Valérie Mischler chante Dimey
par Norbert Gabriel
lundi 9 juillet 2007
Dimey, un des plus formidables auteurs du XXe siècle, peut-être un des plus mal connus, réduit souvent à quelques chansons éternelles, Syracuse ou à la caricature de l’ogre dipsomane de la rue Lepic mettant en alexandrins le folklore voyou de Pigalle. C’est peut-être au Lux Bar, qu’il a noyé ses envols d’albatros dans tous les alcools des rêves d’infini.
Si tu me paies un verre, je pars en voyage, si tu en paies deux je t’emmène.
Une fois terminé le tour de piste du clown pittoresque, c’est peut-être sur un banc de la place du Tertre qu’il écrivait des textes sublimes et déchirants,
"Manque à vivre ", ou " Testament "
"Je croyais être né pour tout dire"
" N’être là que pour ça"
" Intoxiqué très tôt par le besoin d’écrire"
"Je me suis avancé parmi vous, pas à pas"
"Et on m’a regardé comme un énergumène"
" Comme un polichinelle au sifflet bien coupé"
" Qui savait amuser son monde"
" A la rigueur...."
" On peut avoir à 18 ans l’impérieux besoin d’aller prêcher dans le désert"
" Mais l’âge m’est passé des sermons de ce genre"
" Je ne dirai pas tout"
" Or, tout me reste à dire."
Voilà le portrait de Dimey, si je devais le faire en quelques lignes, quelques unes de ses lignes.

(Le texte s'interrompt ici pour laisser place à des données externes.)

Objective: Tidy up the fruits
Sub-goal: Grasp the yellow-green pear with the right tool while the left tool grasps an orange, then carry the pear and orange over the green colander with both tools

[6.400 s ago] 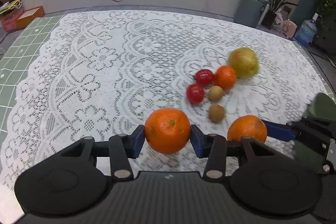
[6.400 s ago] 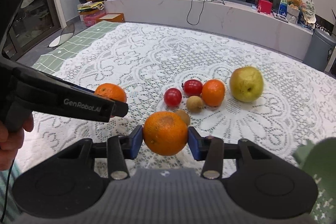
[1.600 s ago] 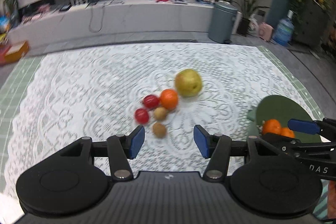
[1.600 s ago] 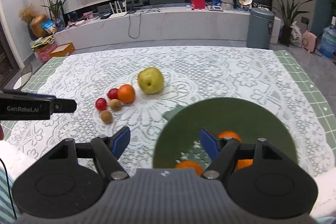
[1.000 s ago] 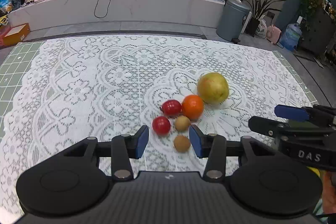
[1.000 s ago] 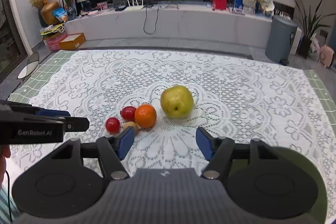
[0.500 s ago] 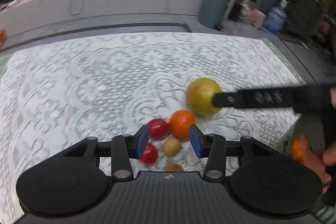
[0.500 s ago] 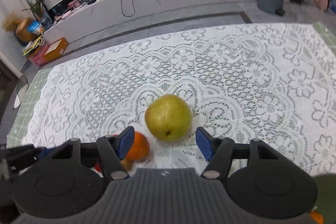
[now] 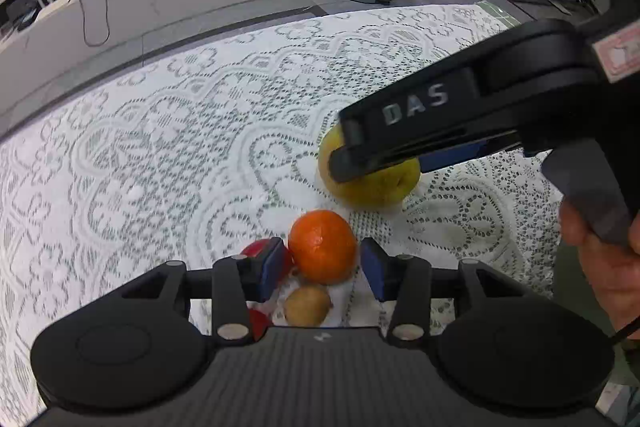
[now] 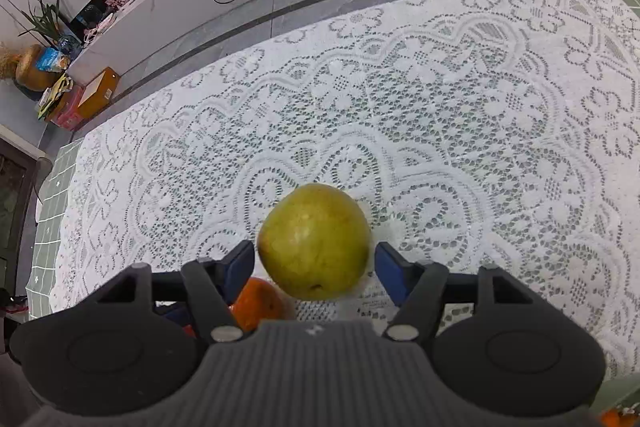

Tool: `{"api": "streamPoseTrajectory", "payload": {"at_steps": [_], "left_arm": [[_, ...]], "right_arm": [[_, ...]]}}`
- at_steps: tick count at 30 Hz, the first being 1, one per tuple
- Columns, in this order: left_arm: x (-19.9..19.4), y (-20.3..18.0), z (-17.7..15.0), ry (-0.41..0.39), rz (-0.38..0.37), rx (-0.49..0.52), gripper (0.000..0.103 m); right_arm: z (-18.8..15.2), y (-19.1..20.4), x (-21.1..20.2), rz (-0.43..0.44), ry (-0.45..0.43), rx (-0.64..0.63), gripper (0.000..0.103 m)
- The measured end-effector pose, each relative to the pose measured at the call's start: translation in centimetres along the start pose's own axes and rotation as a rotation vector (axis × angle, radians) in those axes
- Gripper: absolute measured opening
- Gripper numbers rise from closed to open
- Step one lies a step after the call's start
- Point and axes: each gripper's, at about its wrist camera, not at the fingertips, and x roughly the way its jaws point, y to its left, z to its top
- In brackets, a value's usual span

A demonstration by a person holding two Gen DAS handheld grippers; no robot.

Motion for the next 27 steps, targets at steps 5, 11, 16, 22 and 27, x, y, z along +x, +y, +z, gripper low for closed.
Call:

Cela dit, une comédienne d’une trentaine d’années qui fait un spectacle avec les textes de Bernard Dimey, n’a pas les mêmes pôles d’intérêt qu’un plumiteux* qui a deux fois son âge. Valérie Mischler travaille sur ce répertoire depuis quelques années, et elle a composé un bel ensemble pour faire un portrait attachant et picaresque. Un portrait riche des ombres et lumières de Dimey, personnage contrasté s’il en fut, mais auteur grandissime. Le choix de Valérie Mischler est de commencer par un texte inédit en chanson, Où serez-vous demain qui montre d’emblée l’humanité que Dimey planquait sous la défroque d’un Gargantua du folklore montmartrois.

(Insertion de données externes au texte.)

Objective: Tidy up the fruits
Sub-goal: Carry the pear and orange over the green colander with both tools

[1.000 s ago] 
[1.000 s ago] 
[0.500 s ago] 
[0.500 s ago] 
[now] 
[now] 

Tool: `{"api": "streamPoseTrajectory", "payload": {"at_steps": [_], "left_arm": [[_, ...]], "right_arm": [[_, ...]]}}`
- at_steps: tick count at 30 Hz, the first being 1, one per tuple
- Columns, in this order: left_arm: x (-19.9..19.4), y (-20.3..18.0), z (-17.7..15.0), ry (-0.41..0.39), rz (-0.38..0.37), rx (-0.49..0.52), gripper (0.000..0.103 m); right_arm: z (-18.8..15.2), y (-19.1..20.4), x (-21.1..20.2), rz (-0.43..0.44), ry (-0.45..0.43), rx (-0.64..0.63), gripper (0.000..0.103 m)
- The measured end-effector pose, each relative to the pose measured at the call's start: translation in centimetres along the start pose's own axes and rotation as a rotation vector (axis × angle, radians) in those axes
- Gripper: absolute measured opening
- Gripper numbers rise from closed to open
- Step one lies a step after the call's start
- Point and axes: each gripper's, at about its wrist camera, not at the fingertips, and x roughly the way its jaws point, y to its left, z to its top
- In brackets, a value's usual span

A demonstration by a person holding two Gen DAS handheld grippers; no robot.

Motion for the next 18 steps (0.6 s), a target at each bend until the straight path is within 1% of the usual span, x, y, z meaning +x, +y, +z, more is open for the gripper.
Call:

Et c’est bien de terminer par Je savais bien qu’un jour... après un French cancan très enlevé, Valérie Mischler met le point d’orgue avec ce texte mélancolique et poignant. Et comme le public n’est pas forcément un imbécile qu’il faut toujours caresser dans le sens du poil avec une fin yop-là-boum, je suis certain qu’il apprécie cette conclusion.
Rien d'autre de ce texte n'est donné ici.